Han Solo practically spells it out in The Force Awakens, during the meeting about how to handle Starkiller Base: "So, it's big... Okay, how do we blow it up? There's always a way to do that." And while they've had shields since at least Return of the Jedi, they're still too easily disable-able, and still nothing like the shields of a starship in Star Trek. As Riker would say, "One photon torpedo ought to do it."

They learned nothing in the 30 or so years from the time a single damaged Rebel ship crashed into the Bridge of a Star Destroyer, sending it tumbling into the surface of Death Star II, to the construction of Starkiller Base.

All those Star Wars fans who say a Star Destroyer would wipe Picard's Enterprise out with one shot? They've got it totally backwards: Kirk's Enterprise would destroy the Death Star. Fast-forward 100 years, and Picard's Enterprise would end the Empire in 5 minutes.

Whereas, in Star Trek, you need brains. You have to be able to out-think your opponent.

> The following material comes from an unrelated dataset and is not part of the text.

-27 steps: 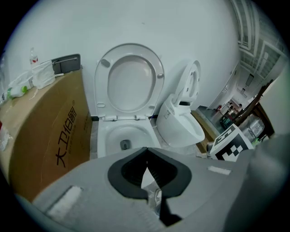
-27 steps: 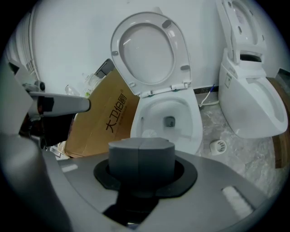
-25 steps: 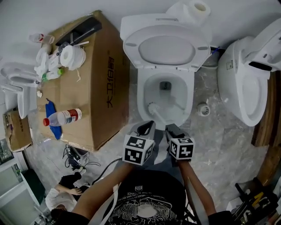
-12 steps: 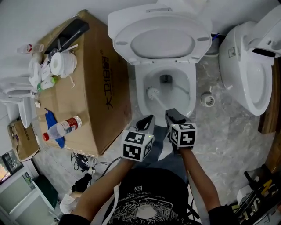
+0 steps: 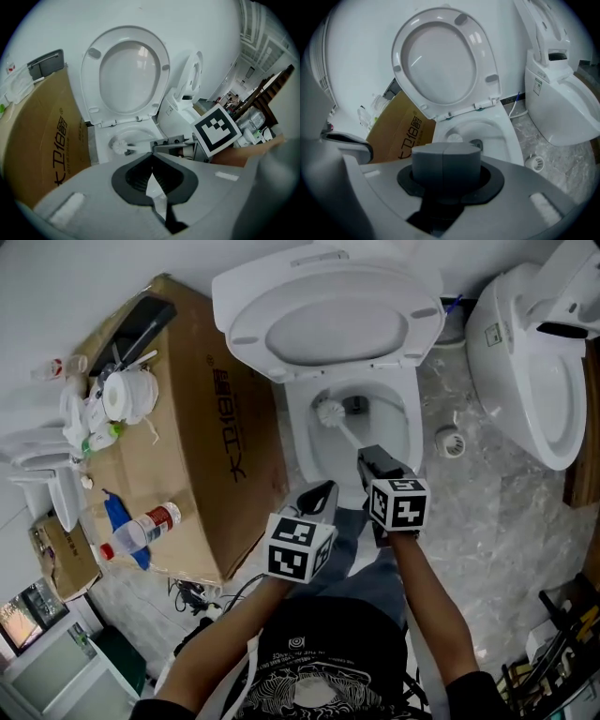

Hell, in "The Best of Both Worlds, Part II," Riker had to out-think a Borg-assimilated Picard, who thought he knew every move Riker could make. And in Star Trek: Nemesis, Picard had to out-think Praetor Shinzon, a clone of himself, who thought he knew every move Picard could make. Think about that: Picard's a very smart guy, and both Picard himself and Riker had to out-think a Picard... and both did, and both won.

How many times did Kirk out-think a computer? Several. All that logic from Spock. All those diseases cured by Dr. McCoy. All those "miracles" worked by Scotty. And that's just on The Original Series. Throw in the moves made by Picard, Riker, Data, Sisko and his crew, Janeway and her crew, Archer and his crew...

Sure, some scripts were dumb. But name me another TV franchise, in any genre, that celebrated brainpower more than Star Trek. Go ahead. I'll wait.

Hell, I could wait for as long as it takes to watch Star Trek: The Motion Picture. Or The Last Jedi.

True, the Rebels in Star Wars often required great skill. But rarely was that skill analytical. The smartest people in the Rebellion would have been considered average in Starfleet.